During the World War II, Romania was led to become an Axis member, which made the country recognize the Independent State of Croatia after Yugoslavia's dismantle by Nazi Germany, Fascist Italy, Hungary and Bulgaria. This led to a diplomatic breakup of relations. Moreover, calls for Romania to annex parts of Yugoslavia, namely the ethnic Romanian villages in Morava and Danube banovinas, were made. Romania refused to annex any parts of Yugoslavia and relations were eventually reestablished after the proclamation of Socialist Federal Republic of Yugoslavia after the war ended.

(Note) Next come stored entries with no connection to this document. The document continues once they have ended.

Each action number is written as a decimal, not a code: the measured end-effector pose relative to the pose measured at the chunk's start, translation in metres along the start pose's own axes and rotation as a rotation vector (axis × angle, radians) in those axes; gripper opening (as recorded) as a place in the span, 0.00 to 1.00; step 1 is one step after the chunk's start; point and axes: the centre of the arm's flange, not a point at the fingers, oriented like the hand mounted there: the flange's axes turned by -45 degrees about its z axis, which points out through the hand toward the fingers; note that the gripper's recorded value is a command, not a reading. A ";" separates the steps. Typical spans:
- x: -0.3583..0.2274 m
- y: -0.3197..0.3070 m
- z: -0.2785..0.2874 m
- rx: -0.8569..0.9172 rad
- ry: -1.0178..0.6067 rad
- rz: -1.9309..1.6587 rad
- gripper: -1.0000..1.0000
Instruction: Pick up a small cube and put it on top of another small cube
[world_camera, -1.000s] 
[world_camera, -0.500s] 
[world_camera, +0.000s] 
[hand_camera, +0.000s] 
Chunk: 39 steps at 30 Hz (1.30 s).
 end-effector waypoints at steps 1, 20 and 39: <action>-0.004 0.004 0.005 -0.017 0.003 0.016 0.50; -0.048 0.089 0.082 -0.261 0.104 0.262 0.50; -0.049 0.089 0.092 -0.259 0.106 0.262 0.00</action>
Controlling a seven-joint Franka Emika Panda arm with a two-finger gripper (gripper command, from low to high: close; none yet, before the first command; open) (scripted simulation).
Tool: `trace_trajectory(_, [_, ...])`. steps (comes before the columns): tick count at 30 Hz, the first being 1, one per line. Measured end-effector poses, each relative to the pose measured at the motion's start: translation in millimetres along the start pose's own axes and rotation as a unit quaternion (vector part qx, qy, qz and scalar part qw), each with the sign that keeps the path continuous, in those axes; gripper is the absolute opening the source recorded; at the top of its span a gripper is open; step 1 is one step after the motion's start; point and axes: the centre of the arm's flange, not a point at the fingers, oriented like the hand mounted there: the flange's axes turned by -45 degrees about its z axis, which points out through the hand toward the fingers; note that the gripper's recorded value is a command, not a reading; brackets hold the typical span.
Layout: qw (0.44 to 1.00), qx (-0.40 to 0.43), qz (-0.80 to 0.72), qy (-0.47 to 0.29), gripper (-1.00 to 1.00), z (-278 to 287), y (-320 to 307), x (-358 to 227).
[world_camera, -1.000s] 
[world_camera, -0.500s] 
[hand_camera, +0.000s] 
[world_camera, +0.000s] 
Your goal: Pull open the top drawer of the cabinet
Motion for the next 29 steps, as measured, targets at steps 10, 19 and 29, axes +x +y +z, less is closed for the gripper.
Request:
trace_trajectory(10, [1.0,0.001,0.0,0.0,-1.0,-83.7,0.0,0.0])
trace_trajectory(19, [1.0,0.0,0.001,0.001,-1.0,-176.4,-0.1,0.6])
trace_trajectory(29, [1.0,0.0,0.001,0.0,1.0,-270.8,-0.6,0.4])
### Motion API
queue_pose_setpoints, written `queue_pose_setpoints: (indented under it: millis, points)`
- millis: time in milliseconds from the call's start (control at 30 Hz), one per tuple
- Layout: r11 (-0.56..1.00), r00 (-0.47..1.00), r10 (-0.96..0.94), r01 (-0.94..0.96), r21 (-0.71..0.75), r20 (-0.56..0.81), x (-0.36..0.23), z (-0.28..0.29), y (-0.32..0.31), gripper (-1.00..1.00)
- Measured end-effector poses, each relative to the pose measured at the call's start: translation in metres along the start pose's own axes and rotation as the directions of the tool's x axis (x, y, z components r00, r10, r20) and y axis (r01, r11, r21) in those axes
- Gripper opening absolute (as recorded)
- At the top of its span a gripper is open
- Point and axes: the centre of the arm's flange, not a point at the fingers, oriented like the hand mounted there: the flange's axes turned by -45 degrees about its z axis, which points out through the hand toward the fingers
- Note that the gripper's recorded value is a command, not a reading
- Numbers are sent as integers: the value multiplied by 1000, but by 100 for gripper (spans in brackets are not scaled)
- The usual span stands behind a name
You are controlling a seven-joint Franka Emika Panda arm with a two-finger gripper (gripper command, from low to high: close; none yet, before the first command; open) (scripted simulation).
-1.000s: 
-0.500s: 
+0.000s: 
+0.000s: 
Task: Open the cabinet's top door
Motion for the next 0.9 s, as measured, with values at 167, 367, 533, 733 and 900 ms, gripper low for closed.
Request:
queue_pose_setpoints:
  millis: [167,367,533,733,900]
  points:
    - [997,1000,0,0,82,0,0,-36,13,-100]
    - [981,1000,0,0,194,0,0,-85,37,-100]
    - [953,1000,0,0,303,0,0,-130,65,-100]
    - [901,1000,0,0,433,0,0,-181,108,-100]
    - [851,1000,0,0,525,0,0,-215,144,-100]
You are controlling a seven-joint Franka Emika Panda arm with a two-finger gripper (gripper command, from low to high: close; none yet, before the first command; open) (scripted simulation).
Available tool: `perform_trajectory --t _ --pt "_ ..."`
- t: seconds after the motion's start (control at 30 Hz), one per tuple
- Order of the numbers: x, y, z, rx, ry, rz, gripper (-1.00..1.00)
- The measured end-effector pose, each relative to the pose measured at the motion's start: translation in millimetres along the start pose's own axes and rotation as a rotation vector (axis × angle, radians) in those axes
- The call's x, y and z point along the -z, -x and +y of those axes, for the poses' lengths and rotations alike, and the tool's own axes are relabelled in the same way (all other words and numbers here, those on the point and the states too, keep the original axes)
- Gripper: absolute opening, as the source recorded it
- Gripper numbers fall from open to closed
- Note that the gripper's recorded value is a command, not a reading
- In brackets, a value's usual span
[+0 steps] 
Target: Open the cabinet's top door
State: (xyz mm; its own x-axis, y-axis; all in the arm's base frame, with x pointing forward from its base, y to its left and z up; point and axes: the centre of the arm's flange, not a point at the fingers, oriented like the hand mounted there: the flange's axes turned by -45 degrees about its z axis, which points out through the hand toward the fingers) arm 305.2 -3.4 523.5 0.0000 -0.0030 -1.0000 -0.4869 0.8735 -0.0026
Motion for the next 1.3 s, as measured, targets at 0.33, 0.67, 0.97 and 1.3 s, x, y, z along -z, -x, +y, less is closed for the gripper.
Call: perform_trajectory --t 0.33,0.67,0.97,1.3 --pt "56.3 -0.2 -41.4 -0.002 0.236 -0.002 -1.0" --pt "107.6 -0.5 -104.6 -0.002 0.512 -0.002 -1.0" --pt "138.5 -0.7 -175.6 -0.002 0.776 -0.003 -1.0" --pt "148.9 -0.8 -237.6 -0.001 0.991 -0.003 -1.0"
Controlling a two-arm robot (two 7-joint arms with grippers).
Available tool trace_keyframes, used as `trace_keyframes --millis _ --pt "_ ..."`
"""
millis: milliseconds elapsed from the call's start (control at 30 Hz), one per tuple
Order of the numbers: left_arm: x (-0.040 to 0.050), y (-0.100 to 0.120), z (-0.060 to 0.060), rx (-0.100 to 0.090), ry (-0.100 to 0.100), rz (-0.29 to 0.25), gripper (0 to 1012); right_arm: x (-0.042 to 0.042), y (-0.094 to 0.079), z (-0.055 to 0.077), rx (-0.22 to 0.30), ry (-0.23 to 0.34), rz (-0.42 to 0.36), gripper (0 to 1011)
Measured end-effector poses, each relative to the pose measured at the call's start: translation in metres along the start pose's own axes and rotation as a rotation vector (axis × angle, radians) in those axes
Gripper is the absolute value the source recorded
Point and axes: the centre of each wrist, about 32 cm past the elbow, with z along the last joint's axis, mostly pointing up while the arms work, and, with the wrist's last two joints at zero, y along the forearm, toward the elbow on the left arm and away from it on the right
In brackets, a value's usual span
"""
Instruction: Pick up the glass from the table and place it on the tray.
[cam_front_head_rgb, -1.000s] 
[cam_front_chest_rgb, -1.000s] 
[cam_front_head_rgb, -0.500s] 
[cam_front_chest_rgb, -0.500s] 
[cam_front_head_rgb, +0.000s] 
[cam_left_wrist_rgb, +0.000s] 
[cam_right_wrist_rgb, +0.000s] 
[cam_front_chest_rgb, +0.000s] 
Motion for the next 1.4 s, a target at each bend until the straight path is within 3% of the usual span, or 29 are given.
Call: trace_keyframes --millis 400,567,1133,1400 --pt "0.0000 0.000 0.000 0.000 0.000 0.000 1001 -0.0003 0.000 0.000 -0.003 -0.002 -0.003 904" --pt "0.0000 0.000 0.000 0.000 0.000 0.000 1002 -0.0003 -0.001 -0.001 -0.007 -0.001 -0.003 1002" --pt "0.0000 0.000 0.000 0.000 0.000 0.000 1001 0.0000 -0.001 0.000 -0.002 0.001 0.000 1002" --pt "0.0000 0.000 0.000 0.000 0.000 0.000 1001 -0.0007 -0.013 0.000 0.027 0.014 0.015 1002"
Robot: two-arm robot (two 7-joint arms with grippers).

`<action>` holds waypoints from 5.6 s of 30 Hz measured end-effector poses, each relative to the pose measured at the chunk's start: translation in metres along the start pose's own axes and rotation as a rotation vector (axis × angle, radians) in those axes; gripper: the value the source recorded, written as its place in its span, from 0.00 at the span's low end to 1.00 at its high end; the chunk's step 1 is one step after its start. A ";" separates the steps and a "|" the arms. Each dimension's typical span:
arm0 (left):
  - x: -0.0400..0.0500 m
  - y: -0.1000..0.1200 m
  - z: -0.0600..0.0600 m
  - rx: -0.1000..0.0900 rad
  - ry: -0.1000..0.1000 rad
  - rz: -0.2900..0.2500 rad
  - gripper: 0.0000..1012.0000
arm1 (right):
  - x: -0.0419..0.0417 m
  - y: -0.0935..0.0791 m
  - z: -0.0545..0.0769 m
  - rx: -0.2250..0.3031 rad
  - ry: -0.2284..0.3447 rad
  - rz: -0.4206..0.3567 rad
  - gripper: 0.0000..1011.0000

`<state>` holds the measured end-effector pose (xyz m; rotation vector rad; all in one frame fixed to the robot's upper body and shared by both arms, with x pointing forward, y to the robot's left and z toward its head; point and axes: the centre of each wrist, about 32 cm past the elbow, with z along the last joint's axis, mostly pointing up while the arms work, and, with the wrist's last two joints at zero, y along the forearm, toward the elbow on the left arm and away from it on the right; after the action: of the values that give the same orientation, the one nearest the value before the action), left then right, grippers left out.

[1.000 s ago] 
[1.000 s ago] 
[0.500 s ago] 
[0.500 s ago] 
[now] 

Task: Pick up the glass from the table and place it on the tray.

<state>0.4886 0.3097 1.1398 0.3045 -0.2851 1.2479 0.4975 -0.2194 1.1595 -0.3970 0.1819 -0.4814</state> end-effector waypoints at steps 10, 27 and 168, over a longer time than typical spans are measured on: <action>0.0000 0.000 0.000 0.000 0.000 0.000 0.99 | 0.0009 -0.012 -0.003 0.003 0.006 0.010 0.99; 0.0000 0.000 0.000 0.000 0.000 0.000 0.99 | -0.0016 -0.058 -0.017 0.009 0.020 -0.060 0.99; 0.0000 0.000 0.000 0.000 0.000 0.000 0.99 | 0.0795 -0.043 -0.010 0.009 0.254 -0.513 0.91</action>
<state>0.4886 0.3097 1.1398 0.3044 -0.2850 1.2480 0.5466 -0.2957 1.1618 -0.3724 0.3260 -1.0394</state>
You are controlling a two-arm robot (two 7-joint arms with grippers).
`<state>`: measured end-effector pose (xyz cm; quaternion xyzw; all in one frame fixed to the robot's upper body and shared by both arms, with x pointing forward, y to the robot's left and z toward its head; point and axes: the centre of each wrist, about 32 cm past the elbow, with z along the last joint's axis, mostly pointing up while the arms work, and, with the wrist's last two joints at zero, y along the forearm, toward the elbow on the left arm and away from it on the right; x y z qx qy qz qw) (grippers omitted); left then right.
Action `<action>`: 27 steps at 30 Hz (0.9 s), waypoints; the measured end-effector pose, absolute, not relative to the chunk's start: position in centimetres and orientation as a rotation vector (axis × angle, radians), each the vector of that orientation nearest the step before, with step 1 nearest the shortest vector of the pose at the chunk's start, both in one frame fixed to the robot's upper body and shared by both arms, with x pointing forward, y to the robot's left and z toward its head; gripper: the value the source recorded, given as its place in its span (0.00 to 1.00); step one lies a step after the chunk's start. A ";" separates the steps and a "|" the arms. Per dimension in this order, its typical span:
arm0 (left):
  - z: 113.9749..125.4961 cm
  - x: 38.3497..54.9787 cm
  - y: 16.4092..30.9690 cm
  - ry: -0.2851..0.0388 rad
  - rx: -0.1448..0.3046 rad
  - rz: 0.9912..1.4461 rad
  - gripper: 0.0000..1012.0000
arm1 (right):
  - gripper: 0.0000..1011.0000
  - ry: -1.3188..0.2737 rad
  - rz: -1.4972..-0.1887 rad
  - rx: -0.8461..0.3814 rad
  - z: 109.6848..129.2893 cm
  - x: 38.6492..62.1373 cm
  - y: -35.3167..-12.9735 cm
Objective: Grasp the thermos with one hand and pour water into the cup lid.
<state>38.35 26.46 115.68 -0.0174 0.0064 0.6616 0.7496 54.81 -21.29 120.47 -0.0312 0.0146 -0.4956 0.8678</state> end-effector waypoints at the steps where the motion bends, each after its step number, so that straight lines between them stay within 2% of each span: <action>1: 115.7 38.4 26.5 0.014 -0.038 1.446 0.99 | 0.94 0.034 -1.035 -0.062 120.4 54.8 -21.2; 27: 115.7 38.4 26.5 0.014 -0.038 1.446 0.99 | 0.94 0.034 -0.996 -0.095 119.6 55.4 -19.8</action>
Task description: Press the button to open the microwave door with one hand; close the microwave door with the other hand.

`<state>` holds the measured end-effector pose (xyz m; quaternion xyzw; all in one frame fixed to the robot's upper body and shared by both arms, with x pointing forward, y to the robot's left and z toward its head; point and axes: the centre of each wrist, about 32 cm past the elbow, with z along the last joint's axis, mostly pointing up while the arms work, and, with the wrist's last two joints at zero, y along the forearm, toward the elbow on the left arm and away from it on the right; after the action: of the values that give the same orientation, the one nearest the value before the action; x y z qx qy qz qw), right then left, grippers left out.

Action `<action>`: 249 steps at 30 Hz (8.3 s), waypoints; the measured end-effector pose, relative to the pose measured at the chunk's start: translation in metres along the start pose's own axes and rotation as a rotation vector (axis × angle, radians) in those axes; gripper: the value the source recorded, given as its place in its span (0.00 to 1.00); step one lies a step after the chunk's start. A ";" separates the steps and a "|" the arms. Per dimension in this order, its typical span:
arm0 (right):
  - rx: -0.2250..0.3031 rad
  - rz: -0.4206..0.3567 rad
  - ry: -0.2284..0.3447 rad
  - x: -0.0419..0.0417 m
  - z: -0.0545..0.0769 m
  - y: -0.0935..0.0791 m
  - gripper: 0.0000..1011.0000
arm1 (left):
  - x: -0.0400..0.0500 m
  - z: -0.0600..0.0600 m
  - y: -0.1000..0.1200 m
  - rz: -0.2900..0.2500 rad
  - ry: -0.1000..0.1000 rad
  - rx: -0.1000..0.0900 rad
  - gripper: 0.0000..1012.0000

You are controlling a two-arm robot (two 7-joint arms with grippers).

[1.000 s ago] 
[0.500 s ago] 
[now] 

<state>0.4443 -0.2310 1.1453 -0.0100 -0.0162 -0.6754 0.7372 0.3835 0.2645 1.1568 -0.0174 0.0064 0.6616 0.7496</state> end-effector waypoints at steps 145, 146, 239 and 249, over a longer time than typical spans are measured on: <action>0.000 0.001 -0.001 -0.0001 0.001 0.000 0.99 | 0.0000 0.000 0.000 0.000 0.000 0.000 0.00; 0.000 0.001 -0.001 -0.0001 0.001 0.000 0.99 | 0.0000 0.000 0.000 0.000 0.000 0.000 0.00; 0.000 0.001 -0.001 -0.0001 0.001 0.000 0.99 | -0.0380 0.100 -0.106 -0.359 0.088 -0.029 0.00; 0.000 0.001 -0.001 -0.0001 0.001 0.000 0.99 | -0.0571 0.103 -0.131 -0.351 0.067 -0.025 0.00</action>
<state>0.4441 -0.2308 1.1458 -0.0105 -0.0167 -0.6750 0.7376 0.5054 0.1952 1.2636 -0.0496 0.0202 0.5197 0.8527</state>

The Soviet Army occupation of Romania at the end of the war led to the creation of People's Republic of Romania, a socialist satellite state of the Soviet Union. Understanding the nature of European geopolitics at the time, including the Tito-Stalin split, Romania and Yugoslavia had tense relations over the course of the first postwar years. After Romania broke up from the Soviet sphere of influence and became fully independent, relations were retaken and became really close, Romanian communist leader Nicolae Ceaușescu and Yugoslav leader Josif Broz Tito meeting more than twenty times until Tito's death in 1980. Tito-Ceaușescu cooperation led to the construction of the Iron Gate I and Iron Gate II hydroelectric power stations, the largest dams over the Danube and some of the largest in Europe.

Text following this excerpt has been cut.